MacPorts Installation and Sending UDP Messages from the Command Line and Applescript

UPDATE: A very easy tool to send UDP commands can be found here http://packetsender.com/

Spurred on by one of my colleagues, I found a way to be able to send UDP messages from the command line without a lot of fuss. Granted, you do have to install some things on the backend, and any applescript you make wont be able to run on any computer unless this same process has been completed, but it’s still useful if you need to send UDP messages (say to a Pharos/Mosaic/Eos). This was all done in Mountain Lion 10.8.2:

  • Follow the instructions here up to the point where it gets you to install the game – don’t do that. They refer to Darwin Ports everywhere – it’s actually called MacPorts now.
    http://www.nzmac.com/features/how-to/installing-unix-software-on-a-mac/continues.html
  • You can find the install for MacPorts here:
    http://www.macports.org/install.php
  • When in the instructions on the nzmac.com site, it tells you to change to the darwin ports directory, this is the command instead:
    cd /opt/local/var/macports
  • Anytime you see “dports” substitute “macports”.
  • After you’ve gotten through all the above, you’ll want to install the program “socat” which will allow you to send the UDP messages:
    sudo port install socat
  • Once that has installed sucessfully, you should now be able to send UDP messages now like the following. You would replace “HELLO” with the text you wish to send and then change the IP and port number to the device you’re sending to:
    echo "HELLO" | socat – UDP-DATAGRAM:192.168.0.255:5000,broadcast

Now for the actual Applescript, that part is easy, you just have to insert a “do shell script” command into an applescript where you can ask for variables, etc.  Here’s an example:

set UDPstring to the quoted form of "Hello_Does_This_Work"

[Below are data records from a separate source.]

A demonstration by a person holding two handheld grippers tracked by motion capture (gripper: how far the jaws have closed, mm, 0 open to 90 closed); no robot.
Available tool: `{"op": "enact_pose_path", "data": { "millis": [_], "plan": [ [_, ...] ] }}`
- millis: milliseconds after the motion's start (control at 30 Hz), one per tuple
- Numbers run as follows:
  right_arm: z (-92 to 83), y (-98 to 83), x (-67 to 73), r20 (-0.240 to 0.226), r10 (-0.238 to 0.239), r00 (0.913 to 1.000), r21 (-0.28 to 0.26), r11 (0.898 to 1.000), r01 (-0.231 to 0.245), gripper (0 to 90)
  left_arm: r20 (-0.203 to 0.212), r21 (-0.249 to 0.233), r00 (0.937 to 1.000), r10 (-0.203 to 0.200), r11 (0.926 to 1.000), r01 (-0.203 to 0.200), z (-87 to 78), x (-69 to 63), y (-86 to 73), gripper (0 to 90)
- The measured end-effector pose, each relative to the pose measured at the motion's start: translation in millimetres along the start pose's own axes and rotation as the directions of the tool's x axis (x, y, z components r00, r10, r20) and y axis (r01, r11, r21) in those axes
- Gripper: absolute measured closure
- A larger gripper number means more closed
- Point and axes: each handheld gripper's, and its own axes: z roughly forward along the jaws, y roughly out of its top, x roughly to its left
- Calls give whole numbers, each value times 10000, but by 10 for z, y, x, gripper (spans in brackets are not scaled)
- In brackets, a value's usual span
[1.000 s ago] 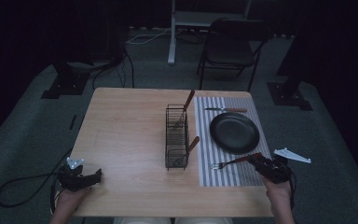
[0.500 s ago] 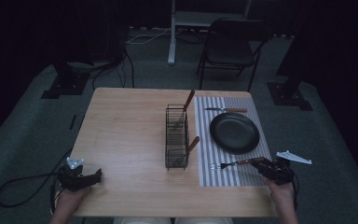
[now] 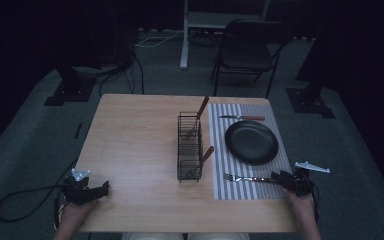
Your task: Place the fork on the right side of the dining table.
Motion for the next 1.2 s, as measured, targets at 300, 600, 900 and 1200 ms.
{"op": "enact_pose_path", "data": {
  "millis": [300, 600, 900, 1200],
  "plan": [
    [42, -58, -12, 99, 98, 9999, 34, 9999, -98, 418, -2, 1, 10000, 5, 10000, -5, 0, 0, 0, 7],
    [-58, -150, 148, -190, -85, 9998, -356, 9993, 78, 204, 1, 19, 10000, -11, 10000, 11, -2, -1, 1, 7],
    [1, -259, 299, 672, -419, 9969, -75, 9991, 425, 184, 1, 18, 10000, -14, 10000, 14, -2, -1, 1, 7],
    [80, -283, 328, 991, -745, 9923, -13, 9972, 749, 179, 2, 13, 10000, -16, 10000, 16, -1, -1, 1, 7]
  ]
}}
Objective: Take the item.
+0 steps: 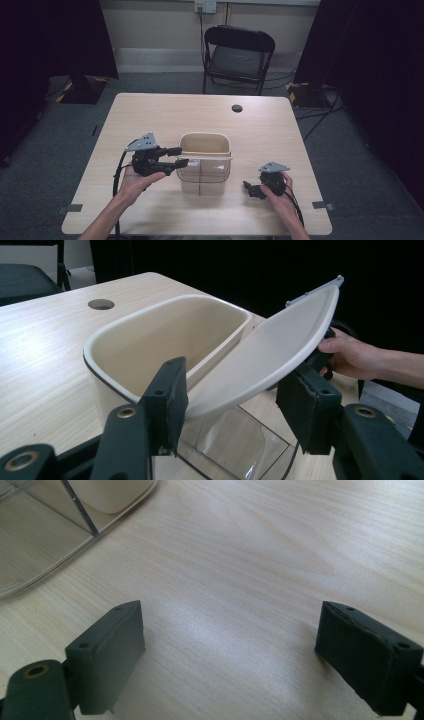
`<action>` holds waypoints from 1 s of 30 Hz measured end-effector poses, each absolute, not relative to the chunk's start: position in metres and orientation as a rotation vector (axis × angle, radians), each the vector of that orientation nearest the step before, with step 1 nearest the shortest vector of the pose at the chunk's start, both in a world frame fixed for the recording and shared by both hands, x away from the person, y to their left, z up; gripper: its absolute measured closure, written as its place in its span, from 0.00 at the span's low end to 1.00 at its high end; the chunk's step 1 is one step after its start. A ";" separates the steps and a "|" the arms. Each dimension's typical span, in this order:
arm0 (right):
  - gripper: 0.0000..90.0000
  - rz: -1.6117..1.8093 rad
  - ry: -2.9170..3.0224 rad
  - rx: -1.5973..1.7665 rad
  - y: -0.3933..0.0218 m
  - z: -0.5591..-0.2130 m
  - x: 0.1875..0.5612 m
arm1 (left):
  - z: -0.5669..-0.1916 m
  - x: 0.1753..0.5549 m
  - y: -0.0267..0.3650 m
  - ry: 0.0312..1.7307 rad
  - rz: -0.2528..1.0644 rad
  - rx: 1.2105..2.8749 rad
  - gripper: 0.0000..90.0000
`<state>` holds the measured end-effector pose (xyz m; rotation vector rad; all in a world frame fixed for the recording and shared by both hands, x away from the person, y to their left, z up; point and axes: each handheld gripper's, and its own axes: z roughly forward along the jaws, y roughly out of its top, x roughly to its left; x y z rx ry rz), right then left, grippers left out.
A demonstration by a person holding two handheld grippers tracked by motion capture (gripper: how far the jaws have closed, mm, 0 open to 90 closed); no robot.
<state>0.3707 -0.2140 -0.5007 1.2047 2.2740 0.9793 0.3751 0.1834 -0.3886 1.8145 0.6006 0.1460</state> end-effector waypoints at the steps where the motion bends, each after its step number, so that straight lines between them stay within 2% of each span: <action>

do shell script "echo " & UDPstring & " | opt/local/bin/socat - UDP-DATAGRAM:192.168.0.255:5000,broadcast"

MacPorts has some other fun things you can install, like Terminal Notifier for instance. Here are some commands to remember:

  • To make sure that your installation is up to date and to upgrade anything you may have installed through MacPorts, run these two commands:
    sudo port -v selfupdate
    port upgrade outdated
  • To search for a particular program or to list all the programs (replace {name} with your search criteria:
    port search {name}
    port list
  • Finally again, to install a new port, the command is:
    sudo port install {portname}

As usual, YMMV and always backup your computer before you do something you’re unsure of.  Good Luck!